The late choreographer Anna Sokolow was a master of minimalism, consistently taking the sparest and most ordinary of movements and wringing from them dances that are rich in drama and feeling.
The simple, accessible nature of the steps is what makes many of her works land like a punch to the gut: The pain and darkness that haunt these characters could befall any one of us.
This quality was evident in each of the Sokolow works performed Saturday by Dakshina/Daniel Phoenix Singh Dance Company at Dance Place. (A recent renovation has made it more pleasurable than ever to take in a show at the Northeast Washington theater: More comfortable seating and better air conditioning made it much easier to get lost in the production.)
The show opened with “Frida” (1997), which reflects on Frida Kahlo’s tumultuous life. Melissa Greco Liu delivered a finely nuanced performance as Kahlo: Her stoic posture conveyed the Mexican painter’s resolve, while her passive approach to movement befitted someone who was consumed by depression.
A duet between Liu and Singh depicts the troubled relationship between Kahlo and husband Diego Rivera. Singh frequently spins in place with an outstretched arm, and Liu repeatedly walks into the arm so that it hits her right in the throat. She doesn’t recoil when this happens — she just numbly keeps walking in a different direction. It’s a marvelously quiet way of letting us lament their mess of a relationship.
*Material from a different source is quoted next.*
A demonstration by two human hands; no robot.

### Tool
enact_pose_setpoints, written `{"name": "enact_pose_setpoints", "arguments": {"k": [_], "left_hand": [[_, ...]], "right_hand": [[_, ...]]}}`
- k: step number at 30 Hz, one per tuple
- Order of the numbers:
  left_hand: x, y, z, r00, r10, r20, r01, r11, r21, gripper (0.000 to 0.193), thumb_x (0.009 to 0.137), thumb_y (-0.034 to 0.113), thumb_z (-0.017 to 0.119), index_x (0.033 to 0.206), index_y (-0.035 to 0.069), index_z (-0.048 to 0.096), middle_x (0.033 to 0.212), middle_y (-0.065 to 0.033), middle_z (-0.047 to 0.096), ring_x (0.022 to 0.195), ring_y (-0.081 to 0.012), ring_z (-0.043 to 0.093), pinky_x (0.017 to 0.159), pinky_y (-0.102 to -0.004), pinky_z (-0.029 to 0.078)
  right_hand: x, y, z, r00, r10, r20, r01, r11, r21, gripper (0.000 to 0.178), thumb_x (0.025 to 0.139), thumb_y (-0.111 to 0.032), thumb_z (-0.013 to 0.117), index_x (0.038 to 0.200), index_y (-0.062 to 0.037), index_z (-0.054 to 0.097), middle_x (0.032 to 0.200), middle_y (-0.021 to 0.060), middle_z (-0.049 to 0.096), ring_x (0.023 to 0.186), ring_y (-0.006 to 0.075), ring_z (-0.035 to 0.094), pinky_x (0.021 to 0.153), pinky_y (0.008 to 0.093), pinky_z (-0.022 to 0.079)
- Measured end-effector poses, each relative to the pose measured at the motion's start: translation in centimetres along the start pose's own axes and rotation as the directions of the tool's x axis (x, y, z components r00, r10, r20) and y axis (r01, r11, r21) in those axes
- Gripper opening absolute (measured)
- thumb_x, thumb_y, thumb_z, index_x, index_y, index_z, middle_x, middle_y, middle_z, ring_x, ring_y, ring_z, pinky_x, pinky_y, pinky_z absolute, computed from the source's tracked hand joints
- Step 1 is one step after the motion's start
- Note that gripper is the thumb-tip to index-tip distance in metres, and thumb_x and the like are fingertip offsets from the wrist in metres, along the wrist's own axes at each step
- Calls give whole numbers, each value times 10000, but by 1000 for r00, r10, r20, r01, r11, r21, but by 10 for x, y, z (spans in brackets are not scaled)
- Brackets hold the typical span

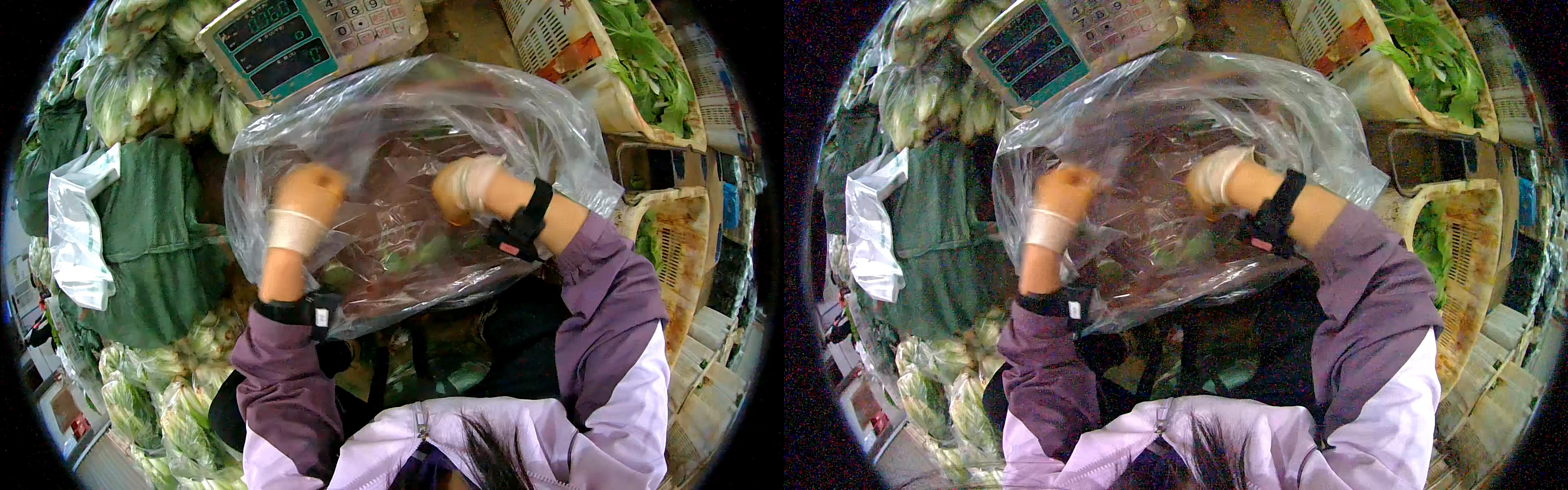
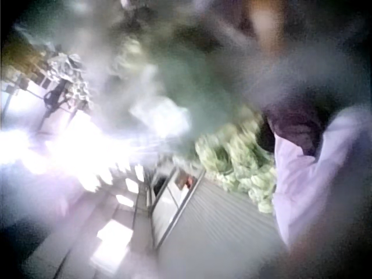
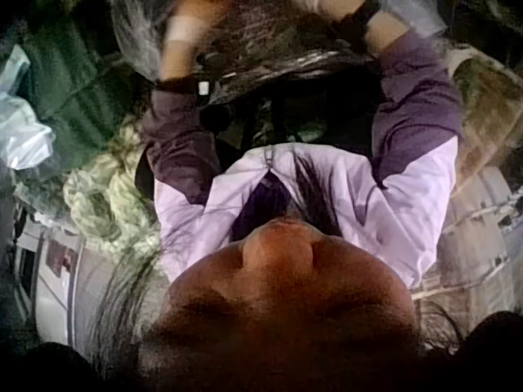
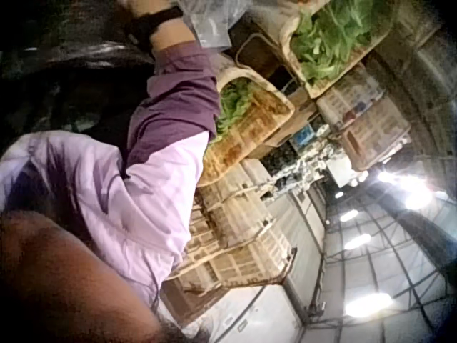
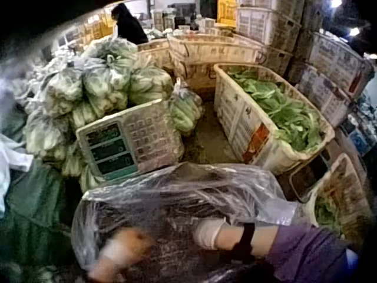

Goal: The person picks up heads of lettuce from a large crate, removes outer leaves, and places them into a clear plastic bag. The bag is placed on a digital scale, and the person continues to add more lettuce to the bag.

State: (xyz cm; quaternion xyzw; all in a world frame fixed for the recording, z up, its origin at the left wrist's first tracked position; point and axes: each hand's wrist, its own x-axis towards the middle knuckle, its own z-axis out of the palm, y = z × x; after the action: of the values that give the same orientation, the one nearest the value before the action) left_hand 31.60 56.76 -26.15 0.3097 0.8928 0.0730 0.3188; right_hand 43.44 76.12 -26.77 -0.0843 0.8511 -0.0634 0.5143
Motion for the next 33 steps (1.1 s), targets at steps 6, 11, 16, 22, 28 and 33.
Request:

“Magritte Magritte” (1970) comprises seven short vignettes, each one bringing to life a different painting by surrealist artist René Magritte. For “The Lovers,” Helen Marie Carruthers and Singh tenderly embrace and skitter about the stage with the fizzy energy of honeymooners. But their faces are covered in white sheets, just like the characters in the painting, an unsettling image that somehow manages to strip even this warm romance of its humanity.
For “The Threatened Assassin,” Scott Parkinson was chilling as the sociopath who strangled his mistress. The Magritte painting is ambiguous about this character’s emotional state; the dance is not. The man’s cocky strut, his maniacal laugh and the way he casually hums along with the Victrola are downright sinister.
Singh has brought Sokolow’s work to Washington audiences several times in recent years. Here’s hoping he keeps doing it. These gems should continue to be performed, especially by dancers who approach them so faithfully and authentically.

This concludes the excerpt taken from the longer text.